I understand the theory behind 2-phase commit, but in practice there are a few obstacles.
Let's say there is a collection with a unique ID defined, and the transaction includes updating several fields of a document. So in order to save old data for the case of a rollback, I can't override the existing document, but need to add a new document and tag it with the transaction ID:
Solution 1:
Prepare phase:
- Insert a new document to the main collection with the updated fields and mark it with the current transaction ID.
- Mark the old document as deleted until committing and mark it with the current transaction ID.
Commit phase:
- Remove the transaction ID from the added (updated) document.
- Delete the old document (which was marked as deleted)
Problem: part 1 of the prepare phase will fail since I'm adding another document with the same unique ID (although it's just for the sake of the transaction but it will still fail).
Solution 2:
Prepare phase:
- Insert a new document to a temporary collection with the updated fields and mark it with the current transaction ID.
- Mark the old document from the main collection as deleted until committing and mark it with the current transaction ID.
Commit phase:
- Move the new document from the temporary collection to the main collection.

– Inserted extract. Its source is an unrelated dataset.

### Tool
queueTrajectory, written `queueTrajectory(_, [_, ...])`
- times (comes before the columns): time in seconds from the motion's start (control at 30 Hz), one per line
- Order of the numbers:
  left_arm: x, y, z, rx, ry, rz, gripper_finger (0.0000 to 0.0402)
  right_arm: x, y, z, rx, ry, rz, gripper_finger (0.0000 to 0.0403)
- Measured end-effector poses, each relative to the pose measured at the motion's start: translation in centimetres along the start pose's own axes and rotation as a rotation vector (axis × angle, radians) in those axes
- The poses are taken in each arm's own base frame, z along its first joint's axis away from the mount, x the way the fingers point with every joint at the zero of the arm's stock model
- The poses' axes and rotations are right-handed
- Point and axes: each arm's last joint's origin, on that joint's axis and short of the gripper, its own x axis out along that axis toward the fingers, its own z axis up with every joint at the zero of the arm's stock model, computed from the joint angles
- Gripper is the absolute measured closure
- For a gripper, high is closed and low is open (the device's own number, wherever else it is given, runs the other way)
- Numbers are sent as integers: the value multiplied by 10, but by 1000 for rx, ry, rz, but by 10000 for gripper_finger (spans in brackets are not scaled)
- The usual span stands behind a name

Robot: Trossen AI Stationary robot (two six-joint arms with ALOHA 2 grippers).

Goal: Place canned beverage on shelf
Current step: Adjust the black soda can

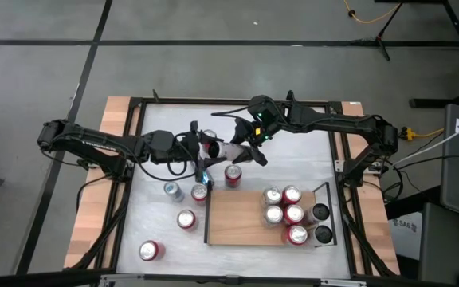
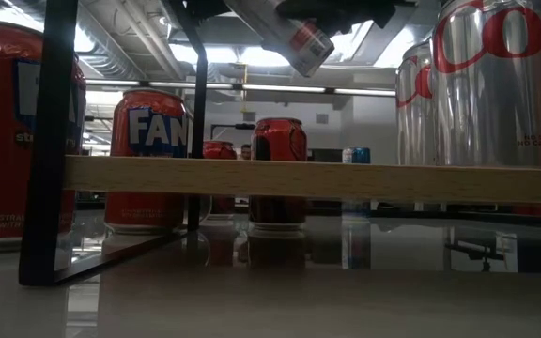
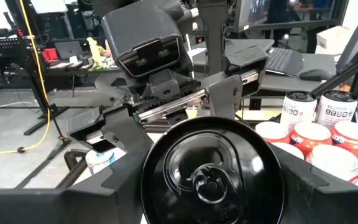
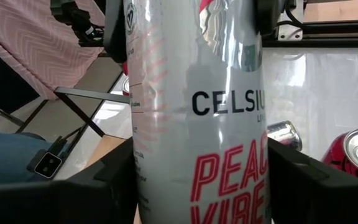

- Delete the old document (which was marked as deleted) from the main collection.
Problem: Commit phase part 1 may fail if there is a unique key conflict when moving the document from the temporary collection to the main collection.
However I can't allow this error to occur during the commit phase, since it's too late, I would like a unique key constraint to fail during the prepare phase.
So what is the right way of implementing the 2 phase commit mechanism and avoid these issues?